La campagne, qui mise sur la prévention et le respect, était la réponse à une motion acceptée en octobre dernier. Ce texte demandait pourtant une interdiction des cigarettes sur les terrasses des restaurants à l'heure des repas pour des raisons de santé publique.
"Le message est paradoxal et brouillé", a relevé la députée verte Louise Trottet. Cette médecin a rappelé que le tabac tue chaque jour 26 personnes en Suisse. Le député du Centre, Souheil Sayegh, lui aussi médecin, a relevé la réponse "très timide" du Conseil d'Etat, "qui a voulu écouter les cafetiers".
Pour Pierre Maudet, chef du Département de la santé et des mobilités (DSM), la motion n'a pas de force contraignante. Sans remettre aucunement en cause la nocivité de la fumée, il a estimé qu'il faut laisser le temps de voir les effets de cette campagne de sensibilisation.

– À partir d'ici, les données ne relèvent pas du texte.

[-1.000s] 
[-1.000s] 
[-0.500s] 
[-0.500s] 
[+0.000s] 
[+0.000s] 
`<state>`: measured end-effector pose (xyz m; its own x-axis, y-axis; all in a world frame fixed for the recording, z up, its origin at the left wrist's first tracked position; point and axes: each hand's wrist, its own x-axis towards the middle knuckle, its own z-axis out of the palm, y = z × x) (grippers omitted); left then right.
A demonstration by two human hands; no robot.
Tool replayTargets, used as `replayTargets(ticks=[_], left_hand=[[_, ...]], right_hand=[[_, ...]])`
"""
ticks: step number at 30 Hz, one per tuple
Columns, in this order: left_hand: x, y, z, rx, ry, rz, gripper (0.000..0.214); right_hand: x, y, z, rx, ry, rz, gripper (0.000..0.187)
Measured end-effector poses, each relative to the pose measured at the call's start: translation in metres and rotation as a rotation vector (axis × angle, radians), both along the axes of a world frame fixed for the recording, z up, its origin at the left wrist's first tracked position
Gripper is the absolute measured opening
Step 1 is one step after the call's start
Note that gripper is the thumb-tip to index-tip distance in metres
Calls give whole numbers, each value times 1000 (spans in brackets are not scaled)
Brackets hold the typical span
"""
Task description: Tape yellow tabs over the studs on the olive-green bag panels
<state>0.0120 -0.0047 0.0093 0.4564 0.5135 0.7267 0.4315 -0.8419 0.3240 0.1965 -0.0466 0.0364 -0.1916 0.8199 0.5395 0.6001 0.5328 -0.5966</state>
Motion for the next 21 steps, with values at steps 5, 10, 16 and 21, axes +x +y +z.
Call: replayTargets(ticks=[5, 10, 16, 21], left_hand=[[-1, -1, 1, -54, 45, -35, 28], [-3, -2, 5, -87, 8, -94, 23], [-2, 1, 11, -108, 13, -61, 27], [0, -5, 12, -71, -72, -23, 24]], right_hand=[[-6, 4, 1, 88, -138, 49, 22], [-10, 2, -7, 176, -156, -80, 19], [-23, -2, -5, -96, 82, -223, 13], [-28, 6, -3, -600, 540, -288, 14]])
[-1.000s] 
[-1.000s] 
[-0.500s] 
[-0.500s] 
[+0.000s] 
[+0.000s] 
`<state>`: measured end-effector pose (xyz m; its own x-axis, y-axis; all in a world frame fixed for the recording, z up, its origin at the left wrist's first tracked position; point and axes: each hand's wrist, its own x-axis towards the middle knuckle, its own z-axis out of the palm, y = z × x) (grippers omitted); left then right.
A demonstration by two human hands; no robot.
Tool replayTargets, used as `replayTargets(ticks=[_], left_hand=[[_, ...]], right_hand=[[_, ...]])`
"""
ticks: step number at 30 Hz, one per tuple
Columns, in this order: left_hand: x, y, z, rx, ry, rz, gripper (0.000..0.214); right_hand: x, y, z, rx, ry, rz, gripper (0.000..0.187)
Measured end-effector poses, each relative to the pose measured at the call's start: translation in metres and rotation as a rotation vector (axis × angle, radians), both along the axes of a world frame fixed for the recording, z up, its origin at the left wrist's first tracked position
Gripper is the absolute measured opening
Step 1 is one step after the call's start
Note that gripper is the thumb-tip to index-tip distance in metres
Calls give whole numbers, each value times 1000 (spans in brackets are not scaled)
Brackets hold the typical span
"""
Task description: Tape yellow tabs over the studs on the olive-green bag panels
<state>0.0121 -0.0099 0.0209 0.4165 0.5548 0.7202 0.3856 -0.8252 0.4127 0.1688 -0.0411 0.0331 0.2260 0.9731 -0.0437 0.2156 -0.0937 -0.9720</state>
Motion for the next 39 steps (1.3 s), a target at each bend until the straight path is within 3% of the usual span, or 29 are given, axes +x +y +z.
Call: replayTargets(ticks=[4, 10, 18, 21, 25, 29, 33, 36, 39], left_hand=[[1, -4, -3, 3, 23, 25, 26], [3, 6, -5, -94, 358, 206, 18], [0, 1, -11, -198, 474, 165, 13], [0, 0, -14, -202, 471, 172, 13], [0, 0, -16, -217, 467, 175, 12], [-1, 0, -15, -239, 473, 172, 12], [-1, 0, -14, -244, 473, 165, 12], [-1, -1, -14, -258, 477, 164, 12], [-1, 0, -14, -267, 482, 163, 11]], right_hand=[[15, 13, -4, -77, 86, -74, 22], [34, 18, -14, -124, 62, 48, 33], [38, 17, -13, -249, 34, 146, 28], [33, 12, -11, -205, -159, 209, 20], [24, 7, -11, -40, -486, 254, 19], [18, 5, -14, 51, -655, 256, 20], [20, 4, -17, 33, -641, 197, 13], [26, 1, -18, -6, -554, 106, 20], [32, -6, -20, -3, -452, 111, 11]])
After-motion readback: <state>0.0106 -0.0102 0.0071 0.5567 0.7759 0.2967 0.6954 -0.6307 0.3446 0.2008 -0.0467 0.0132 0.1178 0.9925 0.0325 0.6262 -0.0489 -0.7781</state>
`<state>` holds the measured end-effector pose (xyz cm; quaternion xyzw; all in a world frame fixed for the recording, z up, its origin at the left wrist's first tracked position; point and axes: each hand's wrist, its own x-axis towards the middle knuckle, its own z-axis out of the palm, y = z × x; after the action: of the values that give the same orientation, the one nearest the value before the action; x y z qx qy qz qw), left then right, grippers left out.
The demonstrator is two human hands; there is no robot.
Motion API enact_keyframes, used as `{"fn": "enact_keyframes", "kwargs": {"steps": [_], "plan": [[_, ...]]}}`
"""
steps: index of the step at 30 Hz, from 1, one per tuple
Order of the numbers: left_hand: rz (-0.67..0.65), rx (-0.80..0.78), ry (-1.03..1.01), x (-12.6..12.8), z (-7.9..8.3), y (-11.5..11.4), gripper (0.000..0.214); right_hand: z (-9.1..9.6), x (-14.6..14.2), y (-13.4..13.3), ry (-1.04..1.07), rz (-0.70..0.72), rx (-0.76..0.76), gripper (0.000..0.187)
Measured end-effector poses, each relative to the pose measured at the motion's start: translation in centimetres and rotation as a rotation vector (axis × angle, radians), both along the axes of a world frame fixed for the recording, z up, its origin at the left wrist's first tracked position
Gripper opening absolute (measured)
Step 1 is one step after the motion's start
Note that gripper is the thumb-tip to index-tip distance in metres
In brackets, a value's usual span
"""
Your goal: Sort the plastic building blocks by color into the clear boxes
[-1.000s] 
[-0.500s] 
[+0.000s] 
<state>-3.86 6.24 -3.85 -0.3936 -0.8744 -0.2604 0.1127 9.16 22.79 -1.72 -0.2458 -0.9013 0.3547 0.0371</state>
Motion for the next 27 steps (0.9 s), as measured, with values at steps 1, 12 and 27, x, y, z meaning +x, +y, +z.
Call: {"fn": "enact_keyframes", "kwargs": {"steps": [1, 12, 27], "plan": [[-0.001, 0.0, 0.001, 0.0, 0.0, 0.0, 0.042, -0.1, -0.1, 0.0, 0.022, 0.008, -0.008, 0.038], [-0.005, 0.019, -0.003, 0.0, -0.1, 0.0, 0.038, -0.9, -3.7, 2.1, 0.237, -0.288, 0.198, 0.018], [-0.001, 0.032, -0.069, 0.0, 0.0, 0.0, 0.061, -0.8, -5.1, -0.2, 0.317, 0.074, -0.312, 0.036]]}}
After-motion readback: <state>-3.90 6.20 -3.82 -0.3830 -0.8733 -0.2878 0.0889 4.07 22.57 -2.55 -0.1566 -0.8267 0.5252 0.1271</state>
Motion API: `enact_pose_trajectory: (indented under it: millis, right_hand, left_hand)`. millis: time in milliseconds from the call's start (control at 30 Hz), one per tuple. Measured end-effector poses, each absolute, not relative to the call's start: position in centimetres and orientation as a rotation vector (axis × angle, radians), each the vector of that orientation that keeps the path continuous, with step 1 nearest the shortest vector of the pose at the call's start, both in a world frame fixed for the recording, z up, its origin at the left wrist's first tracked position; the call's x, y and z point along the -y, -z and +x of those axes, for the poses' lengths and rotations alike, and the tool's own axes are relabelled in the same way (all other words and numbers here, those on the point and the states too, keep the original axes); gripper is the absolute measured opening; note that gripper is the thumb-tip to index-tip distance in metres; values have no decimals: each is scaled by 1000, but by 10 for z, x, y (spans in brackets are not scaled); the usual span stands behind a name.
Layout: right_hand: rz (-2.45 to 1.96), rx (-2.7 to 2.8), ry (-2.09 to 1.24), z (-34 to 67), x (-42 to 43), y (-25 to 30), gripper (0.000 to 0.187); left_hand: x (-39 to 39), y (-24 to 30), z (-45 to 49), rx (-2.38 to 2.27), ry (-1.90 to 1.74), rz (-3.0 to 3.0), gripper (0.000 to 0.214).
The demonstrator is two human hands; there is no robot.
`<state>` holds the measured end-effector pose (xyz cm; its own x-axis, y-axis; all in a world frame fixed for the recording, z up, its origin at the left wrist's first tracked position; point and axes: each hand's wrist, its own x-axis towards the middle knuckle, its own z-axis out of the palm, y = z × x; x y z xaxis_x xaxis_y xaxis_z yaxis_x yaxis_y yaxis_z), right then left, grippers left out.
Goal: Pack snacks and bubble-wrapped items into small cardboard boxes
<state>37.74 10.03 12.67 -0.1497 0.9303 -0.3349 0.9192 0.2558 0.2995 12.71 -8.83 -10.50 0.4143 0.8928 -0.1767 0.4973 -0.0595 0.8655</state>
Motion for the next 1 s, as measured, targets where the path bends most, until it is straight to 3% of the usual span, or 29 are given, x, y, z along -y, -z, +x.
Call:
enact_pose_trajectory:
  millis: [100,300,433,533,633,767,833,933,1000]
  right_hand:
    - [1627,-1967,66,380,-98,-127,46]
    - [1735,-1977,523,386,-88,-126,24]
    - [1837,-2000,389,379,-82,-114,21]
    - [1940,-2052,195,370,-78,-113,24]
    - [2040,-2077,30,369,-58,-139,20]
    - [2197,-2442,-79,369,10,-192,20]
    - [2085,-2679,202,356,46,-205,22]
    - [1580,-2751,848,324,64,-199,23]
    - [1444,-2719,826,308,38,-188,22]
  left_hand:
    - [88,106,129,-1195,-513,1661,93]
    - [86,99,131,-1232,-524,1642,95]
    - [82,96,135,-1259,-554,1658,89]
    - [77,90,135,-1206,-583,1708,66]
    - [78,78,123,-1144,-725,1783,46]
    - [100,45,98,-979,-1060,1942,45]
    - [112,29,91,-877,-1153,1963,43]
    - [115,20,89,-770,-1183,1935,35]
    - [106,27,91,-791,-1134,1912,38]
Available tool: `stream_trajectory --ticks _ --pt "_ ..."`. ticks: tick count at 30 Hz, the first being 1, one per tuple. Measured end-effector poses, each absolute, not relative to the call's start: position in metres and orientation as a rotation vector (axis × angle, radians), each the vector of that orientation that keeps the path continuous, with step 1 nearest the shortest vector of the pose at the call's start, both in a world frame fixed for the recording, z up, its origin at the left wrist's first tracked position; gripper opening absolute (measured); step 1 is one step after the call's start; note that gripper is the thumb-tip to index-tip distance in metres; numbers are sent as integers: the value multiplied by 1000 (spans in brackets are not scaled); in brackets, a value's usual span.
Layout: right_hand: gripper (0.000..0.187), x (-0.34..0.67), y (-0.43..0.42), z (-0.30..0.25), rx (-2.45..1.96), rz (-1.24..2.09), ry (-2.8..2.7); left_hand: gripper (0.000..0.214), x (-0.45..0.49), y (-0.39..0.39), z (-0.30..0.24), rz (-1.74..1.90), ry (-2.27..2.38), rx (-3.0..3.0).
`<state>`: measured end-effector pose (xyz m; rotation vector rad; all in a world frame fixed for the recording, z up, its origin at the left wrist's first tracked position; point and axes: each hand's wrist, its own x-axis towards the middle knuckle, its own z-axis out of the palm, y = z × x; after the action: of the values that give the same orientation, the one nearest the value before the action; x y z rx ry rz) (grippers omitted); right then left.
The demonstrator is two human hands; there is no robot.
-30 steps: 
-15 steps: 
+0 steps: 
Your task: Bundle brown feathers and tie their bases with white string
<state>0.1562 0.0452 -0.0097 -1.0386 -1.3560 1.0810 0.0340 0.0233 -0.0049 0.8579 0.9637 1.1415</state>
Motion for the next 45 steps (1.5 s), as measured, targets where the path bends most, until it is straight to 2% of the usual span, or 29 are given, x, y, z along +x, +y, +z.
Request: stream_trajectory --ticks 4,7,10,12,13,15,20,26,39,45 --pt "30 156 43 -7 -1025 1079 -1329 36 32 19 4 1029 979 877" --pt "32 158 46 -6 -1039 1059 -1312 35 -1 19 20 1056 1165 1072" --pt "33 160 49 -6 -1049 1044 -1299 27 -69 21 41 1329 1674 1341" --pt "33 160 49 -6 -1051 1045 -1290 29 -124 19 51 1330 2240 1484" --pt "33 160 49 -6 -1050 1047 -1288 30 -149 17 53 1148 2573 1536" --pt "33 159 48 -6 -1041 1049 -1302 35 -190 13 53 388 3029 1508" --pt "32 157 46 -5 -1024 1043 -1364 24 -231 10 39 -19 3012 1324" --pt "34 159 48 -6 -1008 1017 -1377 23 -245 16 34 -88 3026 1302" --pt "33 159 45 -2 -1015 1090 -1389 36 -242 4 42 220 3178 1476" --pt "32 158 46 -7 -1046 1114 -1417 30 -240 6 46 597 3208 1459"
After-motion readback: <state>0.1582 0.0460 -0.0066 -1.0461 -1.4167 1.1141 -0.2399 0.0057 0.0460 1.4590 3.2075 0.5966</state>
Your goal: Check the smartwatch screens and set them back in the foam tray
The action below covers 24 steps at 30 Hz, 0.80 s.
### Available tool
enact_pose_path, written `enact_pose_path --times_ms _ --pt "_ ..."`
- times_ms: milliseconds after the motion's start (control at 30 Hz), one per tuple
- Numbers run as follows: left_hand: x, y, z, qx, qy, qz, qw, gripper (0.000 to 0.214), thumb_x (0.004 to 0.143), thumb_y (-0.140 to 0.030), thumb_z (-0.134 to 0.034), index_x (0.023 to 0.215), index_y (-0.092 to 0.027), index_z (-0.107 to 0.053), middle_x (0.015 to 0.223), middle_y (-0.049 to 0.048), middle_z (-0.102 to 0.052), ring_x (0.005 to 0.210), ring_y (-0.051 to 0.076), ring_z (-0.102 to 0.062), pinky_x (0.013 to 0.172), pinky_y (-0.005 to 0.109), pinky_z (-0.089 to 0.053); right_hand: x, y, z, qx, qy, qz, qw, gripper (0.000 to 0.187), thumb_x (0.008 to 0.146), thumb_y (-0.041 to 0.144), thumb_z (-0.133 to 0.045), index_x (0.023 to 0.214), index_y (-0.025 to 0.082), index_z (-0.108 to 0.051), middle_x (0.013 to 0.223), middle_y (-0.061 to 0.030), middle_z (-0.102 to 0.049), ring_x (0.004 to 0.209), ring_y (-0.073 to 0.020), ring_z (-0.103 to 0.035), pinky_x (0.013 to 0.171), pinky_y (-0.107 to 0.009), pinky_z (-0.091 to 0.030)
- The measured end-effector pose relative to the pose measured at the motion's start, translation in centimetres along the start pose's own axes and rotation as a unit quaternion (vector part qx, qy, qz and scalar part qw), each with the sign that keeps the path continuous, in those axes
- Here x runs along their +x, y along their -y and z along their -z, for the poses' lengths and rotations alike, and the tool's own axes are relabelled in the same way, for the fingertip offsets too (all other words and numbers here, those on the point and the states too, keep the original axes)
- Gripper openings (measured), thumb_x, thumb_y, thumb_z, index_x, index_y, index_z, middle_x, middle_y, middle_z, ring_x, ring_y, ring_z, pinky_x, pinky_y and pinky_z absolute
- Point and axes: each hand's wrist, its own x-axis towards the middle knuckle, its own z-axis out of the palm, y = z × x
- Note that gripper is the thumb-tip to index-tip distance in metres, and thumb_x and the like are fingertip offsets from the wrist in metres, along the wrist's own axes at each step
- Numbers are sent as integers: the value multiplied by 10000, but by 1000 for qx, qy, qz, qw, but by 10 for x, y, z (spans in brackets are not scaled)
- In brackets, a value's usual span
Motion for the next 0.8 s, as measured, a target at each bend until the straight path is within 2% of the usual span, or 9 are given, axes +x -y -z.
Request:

Si la majorité du Grand Conseil veut une interdiction de fumer sur les terrasses à l'heure des repas, il faudra passer par un projet de loi. Mme Trottet a déjà annoncé que "sans une réponse plus sérieuse du Conseil d'Etat", son parti y réfléchirait.
Une perspective qui fait déjà bondir le PLR Murat Julian Alder. Il a rappelé que la dernière interdiction en date, celle des "puffs", avait été cassée par la justice genevoise.
Suite à un vote populaire, Genève a banni la cigarette dans les restaurants en 2009. Cette interdiction a ensuite été étendue en 2023 aux aires de jeux et aux arrêts de bus, notamment. Mais cette dernière mesure peine à être appliquée sur le terrain.